§ WHAT THE TASK REQUIRES: Each line from the opening of the records that follow to the line with "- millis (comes" needs to be written out exactly. Add nothing.

Top of INFORMATION SHOWN

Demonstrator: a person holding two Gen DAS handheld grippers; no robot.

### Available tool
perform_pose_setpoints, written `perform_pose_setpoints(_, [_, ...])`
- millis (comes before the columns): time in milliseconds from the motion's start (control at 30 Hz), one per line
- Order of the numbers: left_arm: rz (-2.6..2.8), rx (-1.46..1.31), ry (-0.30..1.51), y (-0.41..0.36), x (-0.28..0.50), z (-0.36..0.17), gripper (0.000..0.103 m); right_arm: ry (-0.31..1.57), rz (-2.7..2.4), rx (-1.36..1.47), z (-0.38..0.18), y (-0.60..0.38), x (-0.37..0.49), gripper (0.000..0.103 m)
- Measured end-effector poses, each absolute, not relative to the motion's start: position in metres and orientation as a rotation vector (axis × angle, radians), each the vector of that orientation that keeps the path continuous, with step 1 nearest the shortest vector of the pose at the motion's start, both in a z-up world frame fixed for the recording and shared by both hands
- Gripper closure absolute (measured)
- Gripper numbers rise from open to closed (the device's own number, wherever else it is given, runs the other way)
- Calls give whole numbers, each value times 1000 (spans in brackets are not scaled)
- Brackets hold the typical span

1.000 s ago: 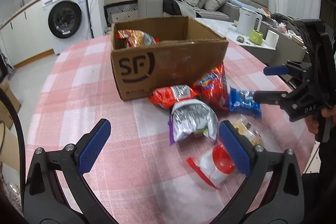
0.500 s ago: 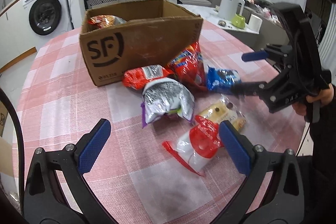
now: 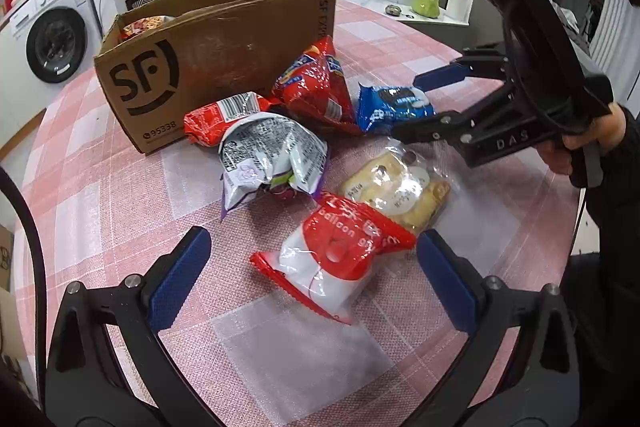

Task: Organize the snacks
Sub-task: 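Grasp the red-white balloon bag with the left gripper while the right gripper grasps the blue Oreo pack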

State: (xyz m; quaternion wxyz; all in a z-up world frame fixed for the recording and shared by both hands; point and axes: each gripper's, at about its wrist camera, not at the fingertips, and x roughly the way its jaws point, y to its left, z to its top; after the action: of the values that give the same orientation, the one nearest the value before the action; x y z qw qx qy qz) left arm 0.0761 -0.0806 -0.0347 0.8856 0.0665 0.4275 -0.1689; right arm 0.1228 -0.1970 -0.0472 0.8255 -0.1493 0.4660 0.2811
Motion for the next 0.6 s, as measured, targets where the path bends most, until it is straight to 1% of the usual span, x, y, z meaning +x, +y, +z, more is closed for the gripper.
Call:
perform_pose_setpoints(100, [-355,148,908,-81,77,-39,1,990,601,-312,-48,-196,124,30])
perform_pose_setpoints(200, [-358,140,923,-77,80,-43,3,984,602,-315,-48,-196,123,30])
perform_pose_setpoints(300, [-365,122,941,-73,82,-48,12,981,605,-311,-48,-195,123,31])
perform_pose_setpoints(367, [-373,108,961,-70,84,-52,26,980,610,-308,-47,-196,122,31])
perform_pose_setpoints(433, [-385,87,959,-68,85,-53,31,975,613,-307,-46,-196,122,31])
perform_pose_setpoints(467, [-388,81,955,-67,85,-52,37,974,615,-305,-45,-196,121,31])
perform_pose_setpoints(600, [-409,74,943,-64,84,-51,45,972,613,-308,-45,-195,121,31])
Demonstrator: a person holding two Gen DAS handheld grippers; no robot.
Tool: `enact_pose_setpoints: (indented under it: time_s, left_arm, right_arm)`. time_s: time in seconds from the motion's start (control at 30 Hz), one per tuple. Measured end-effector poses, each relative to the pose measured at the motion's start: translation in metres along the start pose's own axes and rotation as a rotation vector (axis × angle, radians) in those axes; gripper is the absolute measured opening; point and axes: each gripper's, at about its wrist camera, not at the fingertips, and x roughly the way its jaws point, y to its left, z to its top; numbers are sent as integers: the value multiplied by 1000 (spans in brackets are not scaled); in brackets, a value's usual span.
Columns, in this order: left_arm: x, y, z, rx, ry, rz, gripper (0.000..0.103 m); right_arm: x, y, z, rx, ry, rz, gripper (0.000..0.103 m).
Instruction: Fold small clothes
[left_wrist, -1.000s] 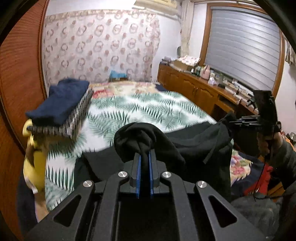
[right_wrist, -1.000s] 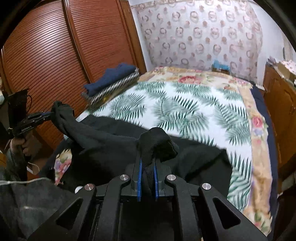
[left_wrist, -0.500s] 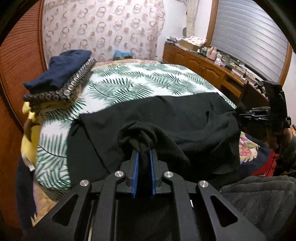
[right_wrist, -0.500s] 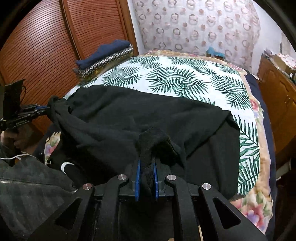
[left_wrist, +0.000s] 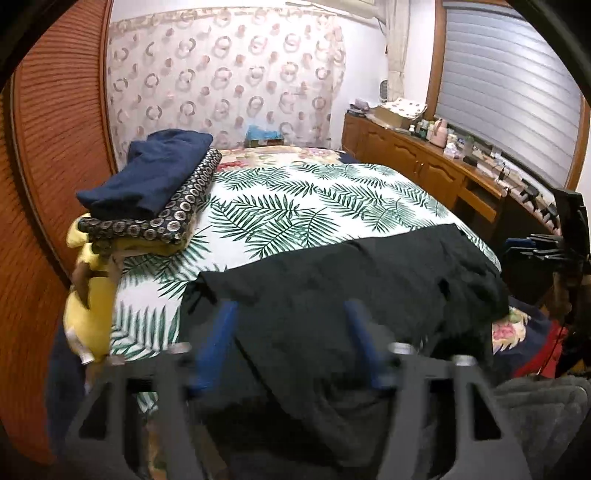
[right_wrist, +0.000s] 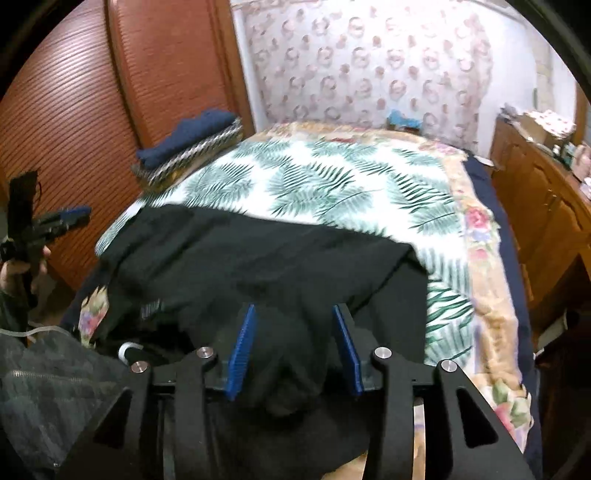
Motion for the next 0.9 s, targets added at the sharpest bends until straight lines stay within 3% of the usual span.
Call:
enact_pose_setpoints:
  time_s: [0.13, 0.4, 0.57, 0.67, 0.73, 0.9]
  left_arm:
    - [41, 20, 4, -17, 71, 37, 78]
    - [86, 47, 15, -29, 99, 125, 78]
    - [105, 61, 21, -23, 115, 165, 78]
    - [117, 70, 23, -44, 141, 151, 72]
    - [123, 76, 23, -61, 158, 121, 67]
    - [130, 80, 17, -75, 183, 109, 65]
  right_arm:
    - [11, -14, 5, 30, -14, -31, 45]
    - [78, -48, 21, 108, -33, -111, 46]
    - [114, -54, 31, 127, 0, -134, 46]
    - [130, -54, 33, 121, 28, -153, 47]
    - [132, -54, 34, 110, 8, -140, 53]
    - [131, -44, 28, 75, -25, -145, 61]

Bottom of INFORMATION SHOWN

§ REPLY:
Demonstrator: a person holding two Gen DAS handheld grippers; no robot.

### Available tool
perform_pose_setpoints, written `perform_pose_setpoints(_, [_, ...])`
- millis (comes before the columns): time in milliseconds from the motion's start (control at 30 Hz), one per line

This output is complete.